▶ About this task:
Could you give the listing again exactly, without its pictures?
(Source data)
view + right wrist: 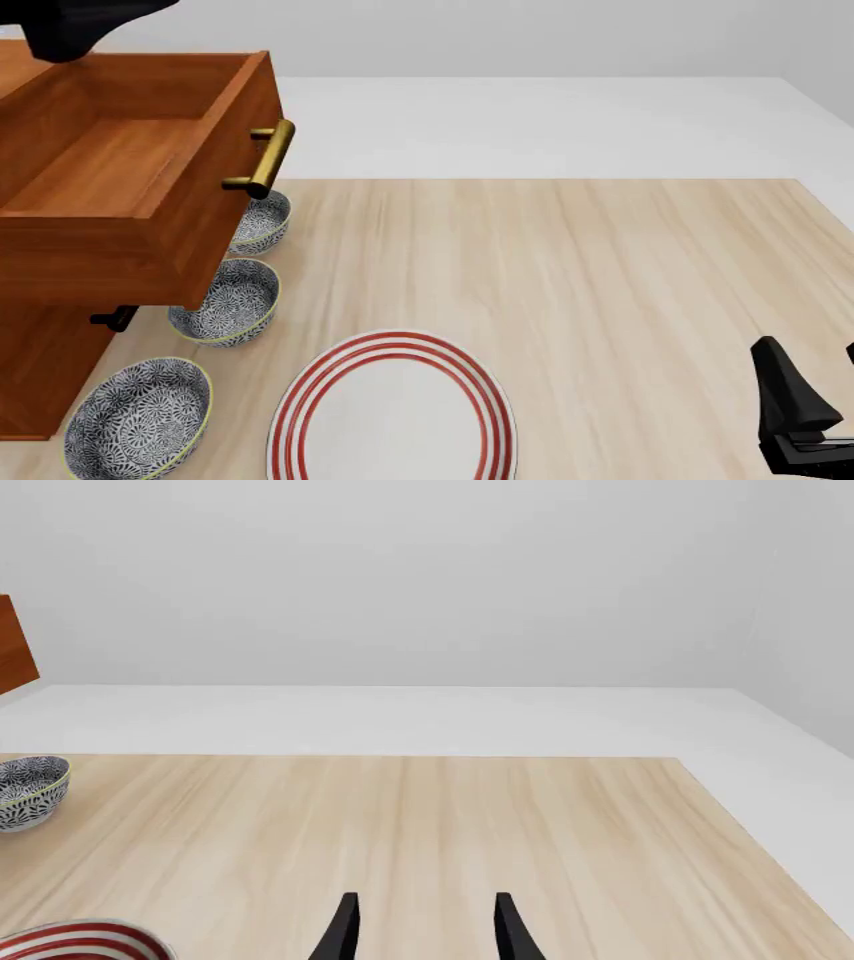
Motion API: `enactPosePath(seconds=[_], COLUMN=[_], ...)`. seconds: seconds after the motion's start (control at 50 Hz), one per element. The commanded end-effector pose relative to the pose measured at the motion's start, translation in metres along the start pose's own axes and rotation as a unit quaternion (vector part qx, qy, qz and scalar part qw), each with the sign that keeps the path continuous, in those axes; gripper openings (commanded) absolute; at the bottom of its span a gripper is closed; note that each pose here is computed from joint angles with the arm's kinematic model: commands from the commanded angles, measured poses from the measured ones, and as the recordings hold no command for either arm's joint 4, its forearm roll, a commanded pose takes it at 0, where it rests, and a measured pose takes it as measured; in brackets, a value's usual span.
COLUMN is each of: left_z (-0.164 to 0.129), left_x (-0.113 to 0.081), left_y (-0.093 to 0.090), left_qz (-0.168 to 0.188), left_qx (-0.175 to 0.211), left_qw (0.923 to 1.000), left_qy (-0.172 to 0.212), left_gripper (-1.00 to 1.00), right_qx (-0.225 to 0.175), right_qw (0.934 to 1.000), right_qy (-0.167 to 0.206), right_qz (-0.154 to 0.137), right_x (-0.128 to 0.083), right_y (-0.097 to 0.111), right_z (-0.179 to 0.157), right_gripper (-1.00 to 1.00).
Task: Open the top drawer of the cabinet.
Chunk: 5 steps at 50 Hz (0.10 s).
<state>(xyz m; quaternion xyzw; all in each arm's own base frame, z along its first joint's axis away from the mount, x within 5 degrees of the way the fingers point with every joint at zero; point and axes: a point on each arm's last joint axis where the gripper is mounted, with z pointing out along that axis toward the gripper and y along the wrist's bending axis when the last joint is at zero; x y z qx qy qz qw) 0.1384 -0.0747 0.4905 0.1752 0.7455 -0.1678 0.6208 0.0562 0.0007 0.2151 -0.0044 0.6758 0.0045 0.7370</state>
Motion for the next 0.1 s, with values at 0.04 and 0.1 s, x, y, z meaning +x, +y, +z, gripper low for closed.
enactPosePath(seconds=[0.04,0.1], left_z=[-0.0024,-0.0024], left_x=[0.0015,0.0018], left_y=[-0.0045,-0.0046], left_qz=[-0.01,-0.006], left_qx=[0.014,0.015], left_qw=[0.9998,0.9999], left_qy=[0.002,0.002], left_gripper=[1.0,1.0], right_qx=[0.0,0.0], right_qw=[1.0,1.0], right_qy=[0.0,0.0], right_qz=[0.0,0.0], right_x=[0.0,0.0], right_y=[0.0,0.0], right_z=[0.0,0.0], right_gripper=[1.0,1.0])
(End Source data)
▶ Solution below:
view + right wrist: 
Motion API: `enactPosePath(seconds=[_], COLUMN=[_], ...)`. seconds: seconds after the motion's start (control at 50 Hz), one per element. The commanded end-effector pose relative to the pose measured at the motion's start, translation in metres along the start pose's own axes and rotation as a unit quaternion (vector part qx, qy, qz and scalar part qw), each with the sign that keeps the path continuous, in those axes; gripper openings (commanded) absolute; at the bottom of its span a gripper is closed; note that each pose here is computed from joint angles with the arm's kinematic model: commands from the commanded angles, measured poses from the measured ones, and as the recordings hold no command for either arm's joint 4, its forearm roll, a commanded pose takes it at 0, where it rests, and a measured pose takes it as measured; in brackets, a value's usual span.
COLUMN is each of: left_z (-0.164 to 0.129), left_x (-0.113 to 0.081), left_y (-0.093 to 0.090), left_qz (-0.168 to 0.188), left_qx (-0.175 to 0.211), left_qw (0.923 to 1.000), left_qy (-0.172 to 0.212), left_gripper (-1.00 to 1.00), right_qx (-0.225 to 0.175), right_qw (0.934 to 1.000), right_qy (-0.167 to 0.206), right_qz (-0.154 to 0.137), right_x (-0.128 to 0.083), right_y (-0.097 to 0.111), right_z (-0.179 to 0.157), right_gripper (-1.00 to 1.00).
Task: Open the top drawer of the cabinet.
Chunk: 5 steps at 50 Hz (0.10 s).
<state>(xyz m; quaternion xyzw; all in each arm's own base frame, z along its first joint's axis away from the mount, x within 5 degrees of the way the fingers point with every joint at zero; point and axes: a point on each arm's last joint axis where the gripper is mounted, with z pointing out along that axis toward the gripper and y along the wrist's bending axis when the last joint is at zero; x y z qx qy qz qw) 0.1384 -0.0747 0.4905 0.1752 0.7455 -0.1678 0.6208 0.0562 0.0007 0.2151 -0.0044 0.6758 0.0045 0.7370</state>
Motion for the next 0.1 s, with values at 0.04 and 0.1 s, x, y, z meaning +x, +y, +z, gripper low for closed.
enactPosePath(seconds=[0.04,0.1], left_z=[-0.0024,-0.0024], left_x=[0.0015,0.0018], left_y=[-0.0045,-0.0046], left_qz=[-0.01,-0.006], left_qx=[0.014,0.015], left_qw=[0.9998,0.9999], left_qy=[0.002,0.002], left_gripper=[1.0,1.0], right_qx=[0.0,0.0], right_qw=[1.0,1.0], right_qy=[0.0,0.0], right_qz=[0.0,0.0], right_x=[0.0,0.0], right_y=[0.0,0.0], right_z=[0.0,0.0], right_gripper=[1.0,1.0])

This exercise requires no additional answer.